The New Foursquare - joaodepaula
http://avc.com/2014/08/the-new-foursquare/
======
acquiHire2014
They've sacrificed their core of users who supplied all of the checkins and
tips in order to try to kill Yelp. Problem was, only those loyal users were
ever convinced that they were better than yelp.

Now that they've chosen the foursquare name, which is synonymous with
checkins, for their Yelp clone, it seems like they haven't thought out...

1\. If the checkin users leave because Swarm is stupid and eliminates
everything fun (mayorships, badges, reading all the tips without going to
another app, seeing who else is checked in besides your friends), who is going
to keep supplying them with behavioral data? Not casual users, who won't open
the app and show their location at all until they're looking for a
recommendations. In terms of data, casual users are takers, while the check-in
users are givers.

2\. Foursquare super users (their community of people who applied for edit
privileges on the venue data) are probably all avid check-in users. Without
them, junk venues and spam may overwhelm.

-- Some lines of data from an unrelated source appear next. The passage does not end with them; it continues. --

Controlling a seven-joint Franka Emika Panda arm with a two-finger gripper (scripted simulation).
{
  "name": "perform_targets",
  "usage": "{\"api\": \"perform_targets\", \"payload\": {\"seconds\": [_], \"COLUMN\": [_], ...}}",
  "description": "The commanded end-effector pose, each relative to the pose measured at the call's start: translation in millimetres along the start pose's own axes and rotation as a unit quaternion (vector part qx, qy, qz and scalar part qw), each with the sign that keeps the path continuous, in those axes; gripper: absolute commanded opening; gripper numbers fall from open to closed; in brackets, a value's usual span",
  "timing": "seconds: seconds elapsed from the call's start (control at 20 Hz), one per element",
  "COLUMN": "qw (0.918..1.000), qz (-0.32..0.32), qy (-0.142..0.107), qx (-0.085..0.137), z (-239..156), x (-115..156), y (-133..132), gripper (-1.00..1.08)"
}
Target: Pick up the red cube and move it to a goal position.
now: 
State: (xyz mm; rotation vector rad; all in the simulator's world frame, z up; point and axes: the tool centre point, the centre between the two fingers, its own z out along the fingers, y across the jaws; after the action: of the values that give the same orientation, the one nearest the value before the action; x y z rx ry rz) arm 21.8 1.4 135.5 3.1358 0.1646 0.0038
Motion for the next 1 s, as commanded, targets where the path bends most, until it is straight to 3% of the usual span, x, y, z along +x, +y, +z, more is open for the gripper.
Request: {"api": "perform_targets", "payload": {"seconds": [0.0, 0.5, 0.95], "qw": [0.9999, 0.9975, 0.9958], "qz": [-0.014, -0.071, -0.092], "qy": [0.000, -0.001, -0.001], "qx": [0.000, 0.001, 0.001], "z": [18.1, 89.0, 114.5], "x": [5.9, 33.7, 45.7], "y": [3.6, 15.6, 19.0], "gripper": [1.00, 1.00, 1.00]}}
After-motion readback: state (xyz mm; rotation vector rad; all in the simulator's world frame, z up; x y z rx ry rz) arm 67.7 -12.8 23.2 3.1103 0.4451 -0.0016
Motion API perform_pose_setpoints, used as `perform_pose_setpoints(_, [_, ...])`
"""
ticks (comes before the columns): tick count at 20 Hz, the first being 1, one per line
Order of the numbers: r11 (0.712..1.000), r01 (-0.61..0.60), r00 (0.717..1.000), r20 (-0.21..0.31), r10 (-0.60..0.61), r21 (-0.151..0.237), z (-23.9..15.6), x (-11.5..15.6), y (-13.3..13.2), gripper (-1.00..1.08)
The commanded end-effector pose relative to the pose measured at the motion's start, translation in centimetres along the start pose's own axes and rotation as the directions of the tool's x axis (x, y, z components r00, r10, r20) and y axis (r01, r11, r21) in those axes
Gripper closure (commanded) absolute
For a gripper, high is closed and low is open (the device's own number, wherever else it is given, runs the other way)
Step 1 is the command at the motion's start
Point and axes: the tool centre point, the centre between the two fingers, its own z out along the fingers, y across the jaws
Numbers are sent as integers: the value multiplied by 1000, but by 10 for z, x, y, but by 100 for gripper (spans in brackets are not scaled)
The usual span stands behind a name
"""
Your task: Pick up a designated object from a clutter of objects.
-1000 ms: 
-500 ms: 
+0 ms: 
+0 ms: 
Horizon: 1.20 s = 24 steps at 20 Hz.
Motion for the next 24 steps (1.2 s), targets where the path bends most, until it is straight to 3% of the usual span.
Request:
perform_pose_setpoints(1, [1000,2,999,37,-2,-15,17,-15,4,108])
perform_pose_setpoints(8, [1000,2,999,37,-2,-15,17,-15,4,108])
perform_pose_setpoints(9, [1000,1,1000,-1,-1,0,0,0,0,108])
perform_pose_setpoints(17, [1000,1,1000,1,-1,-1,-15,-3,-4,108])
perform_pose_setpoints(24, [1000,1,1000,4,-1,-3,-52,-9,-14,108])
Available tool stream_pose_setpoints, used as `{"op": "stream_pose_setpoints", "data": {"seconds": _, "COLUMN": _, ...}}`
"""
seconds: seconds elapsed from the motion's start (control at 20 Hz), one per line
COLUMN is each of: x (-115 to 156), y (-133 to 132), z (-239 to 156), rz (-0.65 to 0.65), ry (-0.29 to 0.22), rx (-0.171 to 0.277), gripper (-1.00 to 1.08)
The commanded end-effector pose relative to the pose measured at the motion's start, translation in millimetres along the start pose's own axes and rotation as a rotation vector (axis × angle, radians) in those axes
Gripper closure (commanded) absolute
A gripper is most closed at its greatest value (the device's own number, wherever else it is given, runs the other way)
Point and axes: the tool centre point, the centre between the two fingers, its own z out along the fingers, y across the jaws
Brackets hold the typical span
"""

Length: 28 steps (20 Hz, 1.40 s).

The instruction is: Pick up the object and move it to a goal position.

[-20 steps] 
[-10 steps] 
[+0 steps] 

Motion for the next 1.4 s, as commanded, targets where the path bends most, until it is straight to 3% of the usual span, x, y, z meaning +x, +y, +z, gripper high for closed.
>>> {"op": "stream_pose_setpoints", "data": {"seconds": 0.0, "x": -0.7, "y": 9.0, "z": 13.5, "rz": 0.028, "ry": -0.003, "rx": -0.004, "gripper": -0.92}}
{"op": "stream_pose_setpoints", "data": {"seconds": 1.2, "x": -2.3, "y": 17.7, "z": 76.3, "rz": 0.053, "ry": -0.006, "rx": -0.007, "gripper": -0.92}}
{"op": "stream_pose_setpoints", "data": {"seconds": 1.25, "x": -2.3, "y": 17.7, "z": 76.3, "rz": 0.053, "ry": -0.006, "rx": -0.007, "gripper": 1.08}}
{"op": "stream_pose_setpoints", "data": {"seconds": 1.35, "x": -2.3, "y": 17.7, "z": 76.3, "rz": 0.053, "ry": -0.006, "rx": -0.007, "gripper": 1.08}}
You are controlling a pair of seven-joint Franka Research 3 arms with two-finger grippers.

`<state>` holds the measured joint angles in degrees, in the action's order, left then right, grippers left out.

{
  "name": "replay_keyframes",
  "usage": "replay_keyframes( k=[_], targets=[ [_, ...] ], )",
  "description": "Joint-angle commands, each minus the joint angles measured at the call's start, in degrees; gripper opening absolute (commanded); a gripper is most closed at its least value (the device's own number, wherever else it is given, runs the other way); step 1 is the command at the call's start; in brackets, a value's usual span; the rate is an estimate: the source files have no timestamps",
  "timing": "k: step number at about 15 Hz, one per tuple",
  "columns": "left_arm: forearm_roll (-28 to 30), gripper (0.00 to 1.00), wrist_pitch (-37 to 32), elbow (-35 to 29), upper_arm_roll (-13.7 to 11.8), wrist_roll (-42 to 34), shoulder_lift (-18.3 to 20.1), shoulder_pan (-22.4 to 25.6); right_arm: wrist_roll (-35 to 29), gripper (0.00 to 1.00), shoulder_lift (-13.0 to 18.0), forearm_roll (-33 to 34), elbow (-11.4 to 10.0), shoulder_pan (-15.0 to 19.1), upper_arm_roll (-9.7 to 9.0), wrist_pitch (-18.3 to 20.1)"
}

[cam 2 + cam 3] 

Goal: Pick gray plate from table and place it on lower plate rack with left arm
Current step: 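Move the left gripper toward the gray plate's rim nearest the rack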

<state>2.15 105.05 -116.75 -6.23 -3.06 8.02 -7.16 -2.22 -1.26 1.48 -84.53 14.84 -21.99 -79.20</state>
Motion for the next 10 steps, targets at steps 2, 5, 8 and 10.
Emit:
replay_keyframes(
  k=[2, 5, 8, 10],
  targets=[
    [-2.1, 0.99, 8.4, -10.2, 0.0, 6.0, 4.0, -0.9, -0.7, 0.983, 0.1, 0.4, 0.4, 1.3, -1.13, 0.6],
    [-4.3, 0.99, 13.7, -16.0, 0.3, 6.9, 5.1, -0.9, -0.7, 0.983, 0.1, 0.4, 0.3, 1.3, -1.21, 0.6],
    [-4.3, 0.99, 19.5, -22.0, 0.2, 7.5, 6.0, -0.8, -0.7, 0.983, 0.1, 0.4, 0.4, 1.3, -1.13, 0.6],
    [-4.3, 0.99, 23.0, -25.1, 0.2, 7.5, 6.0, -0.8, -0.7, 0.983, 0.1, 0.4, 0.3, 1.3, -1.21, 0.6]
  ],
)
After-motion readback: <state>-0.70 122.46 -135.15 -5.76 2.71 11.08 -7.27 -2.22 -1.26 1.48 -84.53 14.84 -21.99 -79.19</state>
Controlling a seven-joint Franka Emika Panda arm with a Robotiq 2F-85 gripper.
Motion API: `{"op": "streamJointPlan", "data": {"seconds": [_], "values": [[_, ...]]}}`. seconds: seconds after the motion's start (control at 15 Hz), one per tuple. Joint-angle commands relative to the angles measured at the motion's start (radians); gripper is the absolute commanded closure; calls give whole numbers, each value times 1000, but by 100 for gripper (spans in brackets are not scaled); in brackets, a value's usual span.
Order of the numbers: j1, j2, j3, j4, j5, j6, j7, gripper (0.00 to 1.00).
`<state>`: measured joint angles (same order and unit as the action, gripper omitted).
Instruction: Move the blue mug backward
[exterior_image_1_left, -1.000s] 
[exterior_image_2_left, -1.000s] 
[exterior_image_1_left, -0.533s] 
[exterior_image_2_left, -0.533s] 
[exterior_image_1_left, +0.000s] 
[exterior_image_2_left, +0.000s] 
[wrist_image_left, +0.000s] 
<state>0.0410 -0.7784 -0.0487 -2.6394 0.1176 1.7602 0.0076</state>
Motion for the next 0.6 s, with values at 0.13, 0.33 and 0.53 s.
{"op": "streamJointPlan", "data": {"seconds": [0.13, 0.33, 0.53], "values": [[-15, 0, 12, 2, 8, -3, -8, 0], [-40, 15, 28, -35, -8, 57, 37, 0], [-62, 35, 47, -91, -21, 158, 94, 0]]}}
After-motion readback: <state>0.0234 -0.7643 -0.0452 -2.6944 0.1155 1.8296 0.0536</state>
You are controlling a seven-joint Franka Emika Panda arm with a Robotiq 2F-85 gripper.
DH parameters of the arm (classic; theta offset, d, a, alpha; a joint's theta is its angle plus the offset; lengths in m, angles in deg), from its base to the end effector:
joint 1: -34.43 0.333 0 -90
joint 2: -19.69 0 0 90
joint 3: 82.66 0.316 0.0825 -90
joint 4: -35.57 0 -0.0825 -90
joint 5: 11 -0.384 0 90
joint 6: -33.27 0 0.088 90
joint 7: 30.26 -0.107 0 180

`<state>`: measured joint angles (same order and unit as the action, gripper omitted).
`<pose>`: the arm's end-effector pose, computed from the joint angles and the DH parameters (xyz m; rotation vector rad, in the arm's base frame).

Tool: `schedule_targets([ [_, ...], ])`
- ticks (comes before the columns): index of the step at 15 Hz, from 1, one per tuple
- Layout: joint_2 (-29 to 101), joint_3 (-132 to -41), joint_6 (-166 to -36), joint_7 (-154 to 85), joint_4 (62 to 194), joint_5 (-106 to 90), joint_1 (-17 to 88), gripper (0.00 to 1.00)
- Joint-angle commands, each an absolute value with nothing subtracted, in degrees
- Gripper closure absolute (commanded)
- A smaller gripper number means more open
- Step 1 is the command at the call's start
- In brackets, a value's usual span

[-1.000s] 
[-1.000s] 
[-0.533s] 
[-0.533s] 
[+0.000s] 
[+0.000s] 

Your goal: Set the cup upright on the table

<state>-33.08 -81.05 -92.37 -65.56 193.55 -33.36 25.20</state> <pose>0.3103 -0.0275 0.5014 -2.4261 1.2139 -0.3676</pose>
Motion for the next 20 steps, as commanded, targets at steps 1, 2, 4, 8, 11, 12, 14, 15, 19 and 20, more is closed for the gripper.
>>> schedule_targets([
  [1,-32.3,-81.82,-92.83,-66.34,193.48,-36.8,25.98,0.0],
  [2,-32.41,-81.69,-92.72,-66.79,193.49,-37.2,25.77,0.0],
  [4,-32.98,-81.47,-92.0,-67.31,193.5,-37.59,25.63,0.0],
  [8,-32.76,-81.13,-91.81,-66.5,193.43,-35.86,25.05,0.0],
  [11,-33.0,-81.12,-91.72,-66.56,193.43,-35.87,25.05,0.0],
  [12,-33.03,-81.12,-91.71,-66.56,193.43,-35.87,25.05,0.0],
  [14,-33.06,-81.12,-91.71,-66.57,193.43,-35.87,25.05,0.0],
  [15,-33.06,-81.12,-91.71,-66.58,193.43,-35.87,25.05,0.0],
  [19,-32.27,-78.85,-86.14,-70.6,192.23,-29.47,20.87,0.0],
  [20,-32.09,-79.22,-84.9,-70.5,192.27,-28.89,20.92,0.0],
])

3\. How do they really expect to attract enough users who want to use the new
foursquare now that the app is a completely different thing? What's their
differentiator from Yelp? To me it just seems like it's Yelp but with shorter
reviews. Everyone who didn't use foursquare before because they hated check-
ins isn't going to even know they killed check-ins and will still stay away.

I think this whole plan might have had a chance if they'd left foursquare
alone as their data generator, and launched a new app with a new name for
their Yelp clone. At least then they'd have a new chance to introduce
themselves and try to attract the mass audience they're going for.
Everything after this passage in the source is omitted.